Everything in the listing must be repeated exactly, apart from the images.

**INFORMATION SHOWN**
════════════════════

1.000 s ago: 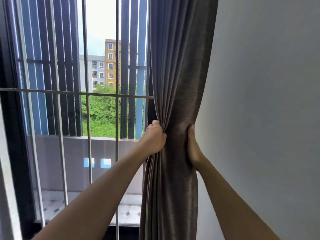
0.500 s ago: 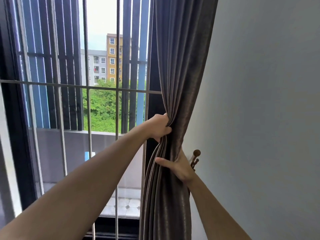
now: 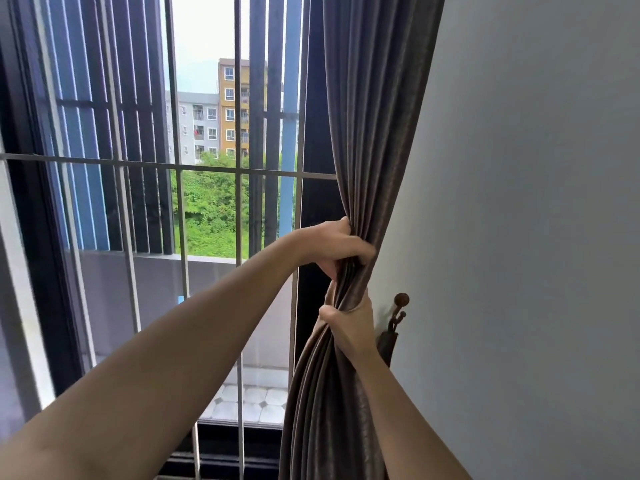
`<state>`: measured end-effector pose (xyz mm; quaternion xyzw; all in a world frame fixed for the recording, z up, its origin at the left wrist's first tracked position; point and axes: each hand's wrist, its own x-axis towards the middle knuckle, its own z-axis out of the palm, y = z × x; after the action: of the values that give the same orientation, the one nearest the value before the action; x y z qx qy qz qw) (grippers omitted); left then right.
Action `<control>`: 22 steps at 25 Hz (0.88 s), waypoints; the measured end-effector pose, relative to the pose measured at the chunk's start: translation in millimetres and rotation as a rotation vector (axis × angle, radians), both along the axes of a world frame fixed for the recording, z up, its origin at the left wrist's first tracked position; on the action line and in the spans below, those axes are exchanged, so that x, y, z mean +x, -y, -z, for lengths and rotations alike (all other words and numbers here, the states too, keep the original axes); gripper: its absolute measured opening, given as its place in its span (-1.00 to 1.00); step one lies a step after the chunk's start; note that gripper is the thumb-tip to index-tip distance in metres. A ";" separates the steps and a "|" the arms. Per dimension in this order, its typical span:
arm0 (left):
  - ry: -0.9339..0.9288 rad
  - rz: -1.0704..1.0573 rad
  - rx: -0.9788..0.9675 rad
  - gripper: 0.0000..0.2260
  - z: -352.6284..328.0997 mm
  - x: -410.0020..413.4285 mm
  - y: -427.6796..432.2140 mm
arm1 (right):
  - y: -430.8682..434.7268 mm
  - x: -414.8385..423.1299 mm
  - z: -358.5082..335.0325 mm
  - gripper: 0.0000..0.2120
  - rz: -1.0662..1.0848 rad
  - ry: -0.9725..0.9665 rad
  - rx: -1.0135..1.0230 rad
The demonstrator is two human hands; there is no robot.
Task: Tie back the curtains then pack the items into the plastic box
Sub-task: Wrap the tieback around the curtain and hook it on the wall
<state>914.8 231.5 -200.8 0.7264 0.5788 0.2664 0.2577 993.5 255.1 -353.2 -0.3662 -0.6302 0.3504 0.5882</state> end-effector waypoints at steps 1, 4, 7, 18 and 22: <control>-0.015 -0.015 0.002 -0.39 0.4 -0.6 -1.9 | 1.2 0.8 -0.5 -0.69 -0.043 0.003 0.018; -0.202 -0.061 0.205 -0.18 4.6 -0.7 -11.6 | 7.1 6.3 -4.3 -0.73 -0.149 0.016 0.010; 0.210 0.003 0.190 -0.39 18.5 11.3 -16.4 | 9.1 11.6 -3.5 -0.74 -0.180 0.011 0.006; 0.420 -0.046 0.266 -0.54 32.5 15.5 -15.7 | 7.0 -1.6 2.1 -0.56 -0.004 0.050 -0.039; 0.708 0.277 0.208 -0.27 48.8 -5.8 -18.8 | 1.7 36.0 0.1 -0.70 -0.018 0.138 0.000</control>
<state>909.0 250.2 -249.6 0.6831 0.3207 0.5204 0.3997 1029.4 253.4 -353.3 -0.3838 -0.6725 0.3297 0.5402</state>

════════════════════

**OUTPUT OF THE EXERCISE**
1.000 s ago: 
0.500 s ago: 
now: 
`<state>`: measured end-effector pose (xyz mm; quaternion xyzw; all in a world frame fixed for the recording, z up, its origin at the left wrist's first tracked position; point and axes: each hand's wrist, its own x-axis towards the middle knuckle, its own z-axis out of the palm, y = z × x; after the action: of the values that give the same orientation, the one nearest the value before the action; x y z qx qy qz qw) (grippers omitted); left then right.
Action `<control>`: 22 steps at 25 Hz (0.88 s), waypoints; the measured end-effector pose, relative to the pose measured at the chunk's start: translation in millimetres and rotation as a rotation vector (axis × angle, radians), both along the axes of a world frame fixed for the recording, z up, its origin at the left wrist's first tracked position; on the action line and in the spans below, those axes are exchanged, so that x, y, z mean +x, -y, -z, for lengths and rotations alike (all other words and numbers here, the states too, keep the original axes); gripper: its absolute measured opening, given as its place in its span (-1.00 to 1.00); step one lies a step after the chunk's start; note that gripper is the thumb-tip to index-tip distance in metres. A ";" separates the steps and a "|" the arms. Per dimension in this order, its typical span:
arm0 (left):
  - ry: -0.9339..0.9288 rad
  - rz: -1.0704..1.0573 rad
  - rx: -0.9788..0.9675 rad
  - gripper: 0.0000..0.2260
  - z: -352.6284..328.0997 mm
  - x: -410.0020..413.4285 mm
  - y: -427.6796..432.2140 mm
arm1 (right):
  - y: -430.8682..434.7268 mm
  - x: -414.8385..423.1299 mm
  - z: -358.5082..335.0325 mm
  - gripper: 0.0000..0.2120
  - rz: -1.0662..1.0848 rad
  - ry: -0.9725..0.9665 rad
  - rx: -1.0135..1.0230 rad
The demonstrator is two human hands; there is no robot.
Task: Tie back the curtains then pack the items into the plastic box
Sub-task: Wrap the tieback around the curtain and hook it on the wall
<state>914.8 231.5 -200.8 0.7264 0.5788 0.2664 0.2577 993.5 255.1 -353.2 -0.3662 -0.6302 0.3504 0.5882</state> end-effector waypoints at steps 1, 4, 7, 18 and 22: <control>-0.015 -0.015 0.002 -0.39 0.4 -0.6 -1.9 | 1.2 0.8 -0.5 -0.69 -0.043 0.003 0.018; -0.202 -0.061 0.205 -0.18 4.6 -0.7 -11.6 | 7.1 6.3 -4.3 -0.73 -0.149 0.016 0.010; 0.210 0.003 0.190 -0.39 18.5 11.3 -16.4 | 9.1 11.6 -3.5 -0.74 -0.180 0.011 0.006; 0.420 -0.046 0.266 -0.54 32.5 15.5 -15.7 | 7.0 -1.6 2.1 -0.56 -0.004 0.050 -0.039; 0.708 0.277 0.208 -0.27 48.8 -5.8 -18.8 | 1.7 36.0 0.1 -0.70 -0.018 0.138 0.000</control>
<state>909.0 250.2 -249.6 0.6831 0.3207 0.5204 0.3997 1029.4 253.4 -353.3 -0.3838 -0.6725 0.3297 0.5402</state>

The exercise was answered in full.